Vajpayee’s government, likewise, had to deal with the aftermath of the Asian financial crisis, the Pokhran-II nuclear tests and the Kargil War. Yet, funding for the GQ was ensured through a Re 1-per-litre cess on petrol and diesel, with half of the proceeds from the latter being earmarked for the PMGSY. The fruits of these investments were reaped by the subsequent Congress-led UPA regime, which also benefited from a global economic boom that began in 2003-04 and lasted for much of the decade.
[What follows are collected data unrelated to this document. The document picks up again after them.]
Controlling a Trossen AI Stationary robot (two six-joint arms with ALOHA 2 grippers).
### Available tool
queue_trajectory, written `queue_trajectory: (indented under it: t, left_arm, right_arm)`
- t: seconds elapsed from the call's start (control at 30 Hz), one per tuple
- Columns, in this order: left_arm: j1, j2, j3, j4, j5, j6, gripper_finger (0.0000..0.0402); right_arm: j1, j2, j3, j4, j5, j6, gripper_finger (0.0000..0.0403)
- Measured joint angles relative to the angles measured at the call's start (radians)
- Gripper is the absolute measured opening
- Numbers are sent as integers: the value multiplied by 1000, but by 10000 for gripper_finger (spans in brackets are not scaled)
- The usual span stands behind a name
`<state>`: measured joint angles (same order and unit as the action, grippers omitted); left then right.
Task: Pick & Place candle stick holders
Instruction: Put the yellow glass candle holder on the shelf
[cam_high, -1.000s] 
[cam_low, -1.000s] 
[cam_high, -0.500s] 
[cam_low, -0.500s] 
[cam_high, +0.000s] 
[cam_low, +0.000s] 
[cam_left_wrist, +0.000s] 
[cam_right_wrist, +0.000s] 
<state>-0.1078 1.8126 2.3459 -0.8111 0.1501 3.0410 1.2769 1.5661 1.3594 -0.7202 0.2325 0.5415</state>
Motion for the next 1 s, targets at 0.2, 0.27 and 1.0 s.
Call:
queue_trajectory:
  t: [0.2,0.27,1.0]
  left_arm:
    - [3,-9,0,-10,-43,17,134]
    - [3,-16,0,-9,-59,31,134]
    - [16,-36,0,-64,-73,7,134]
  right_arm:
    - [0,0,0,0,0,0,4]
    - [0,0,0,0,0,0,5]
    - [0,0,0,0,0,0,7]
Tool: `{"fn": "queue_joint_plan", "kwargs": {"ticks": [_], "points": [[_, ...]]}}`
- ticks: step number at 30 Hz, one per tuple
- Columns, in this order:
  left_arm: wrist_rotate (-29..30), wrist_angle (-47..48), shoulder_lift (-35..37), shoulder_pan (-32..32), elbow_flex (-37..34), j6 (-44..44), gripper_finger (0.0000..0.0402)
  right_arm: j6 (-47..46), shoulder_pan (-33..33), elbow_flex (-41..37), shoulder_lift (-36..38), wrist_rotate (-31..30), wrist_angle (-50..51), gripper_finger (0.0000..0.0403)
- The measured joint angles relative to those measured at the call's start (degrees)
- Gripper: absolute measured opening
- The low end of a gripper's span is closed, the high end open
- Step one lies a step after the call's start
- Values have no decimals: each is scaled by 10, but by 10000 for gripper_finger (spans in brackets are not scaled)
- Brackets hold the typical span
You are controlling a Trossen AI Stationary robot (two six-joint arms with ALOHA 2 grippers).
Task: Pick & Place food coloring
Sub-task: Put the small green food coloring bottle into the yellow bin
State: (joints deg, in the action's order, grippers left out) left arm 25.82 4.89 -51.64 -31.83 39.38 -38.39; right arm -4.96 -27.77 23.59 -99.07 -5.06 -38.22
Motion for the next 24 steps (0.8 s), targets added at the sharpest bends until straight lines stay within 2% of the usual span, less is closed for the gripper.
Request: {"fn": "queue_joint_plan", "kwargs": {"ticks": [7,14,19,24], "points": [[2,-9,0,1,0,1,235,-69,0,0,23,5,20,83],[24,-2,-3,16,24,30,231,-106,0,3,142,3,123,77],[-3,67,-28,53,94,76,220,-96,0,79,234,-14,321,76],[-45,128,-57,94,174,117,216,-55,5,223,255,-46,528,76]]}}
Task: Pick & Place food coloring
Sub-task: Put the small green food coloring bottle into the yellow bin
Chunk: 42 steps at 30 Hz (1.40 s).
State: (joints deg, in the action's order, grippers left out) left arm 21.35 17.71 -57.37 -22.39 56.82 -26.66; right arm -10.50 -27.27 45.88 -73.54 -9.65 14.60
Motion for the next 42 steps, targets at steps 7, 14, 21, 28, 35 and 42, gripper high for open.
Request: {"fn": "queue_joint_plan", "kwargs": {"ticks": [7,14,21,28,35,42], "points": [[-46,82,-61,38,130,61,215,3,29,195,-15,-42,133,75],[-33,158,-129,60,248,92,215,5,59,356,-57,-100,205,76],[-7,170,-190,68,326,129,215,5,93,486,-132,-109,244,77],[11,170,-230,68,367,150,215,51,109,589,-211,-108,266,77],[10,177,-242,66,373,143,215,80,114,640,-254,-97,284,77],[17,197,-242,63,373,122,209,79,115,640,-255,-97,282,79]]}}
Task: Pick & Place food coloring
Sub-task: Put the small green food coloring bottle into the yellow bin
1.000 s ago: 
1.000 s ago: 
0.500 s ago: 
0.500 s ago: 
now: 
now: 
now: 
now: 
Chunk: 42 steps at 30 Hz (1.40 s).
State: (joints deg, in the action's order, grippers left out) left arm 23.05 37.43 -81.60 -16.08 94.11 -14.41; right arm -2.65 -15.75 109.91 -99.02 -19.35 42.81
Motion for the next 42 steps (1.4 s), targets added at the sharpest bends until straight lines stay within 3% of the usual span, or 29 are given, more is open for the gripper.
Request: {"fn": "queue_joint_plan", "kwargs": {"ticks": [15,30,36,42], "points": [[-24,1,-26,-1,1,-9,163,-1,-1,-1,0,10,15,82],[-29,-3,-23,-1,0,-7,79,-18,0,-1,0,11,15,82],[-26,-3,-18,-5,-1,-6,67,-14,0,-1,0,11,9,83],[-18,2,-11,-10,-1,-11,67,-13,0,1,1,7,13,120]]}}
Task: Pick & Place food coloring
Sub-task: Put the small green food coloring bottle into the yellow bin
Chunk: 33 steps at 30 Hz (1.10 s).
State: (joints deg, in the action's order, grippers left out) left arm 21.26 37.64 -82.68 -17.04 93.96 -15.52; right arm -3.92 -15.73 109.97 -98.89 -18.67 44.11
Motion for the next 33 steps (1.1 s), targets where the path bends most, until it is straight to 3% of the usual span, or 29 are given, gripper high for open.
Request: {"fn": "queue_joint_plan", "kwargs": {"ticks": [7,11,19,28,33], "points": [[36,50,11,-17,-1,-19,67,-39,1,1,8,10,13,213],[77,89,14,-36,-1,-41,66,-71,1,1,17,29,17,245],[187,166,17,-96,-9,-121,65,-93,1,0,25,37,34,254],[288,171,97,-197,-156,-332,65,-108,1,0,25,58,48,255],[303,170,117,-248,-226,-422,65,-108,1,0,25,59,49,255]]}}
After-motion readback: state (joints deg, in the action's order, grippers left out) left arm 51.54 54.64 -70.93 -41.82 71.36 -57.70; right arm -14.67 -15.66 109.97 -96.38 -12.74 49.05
The contrast with the present times cannot be greater. There are no comparable constraints of foreign exchange, domestic savings and food, yet one cannot think of a single programme in the recent period to match what Nehru and Vajpayee initiated. No one knows where the Rs 1,50,000-1,60,000 crore additional annual revenues from the increased excise on petrol and diesel imposed by this government have actually been invested. Equally disturbing is the undermining of institutions. There is no better symbol of it than the Indian Agricultural Research Institute — the cradle of the Green Revolution — which has been without a regular director now for about four years. It’s unlikely that a Vajpayee would have tolerated such apathy and creeping mediocrity threatening to consume even existing centres of excellence.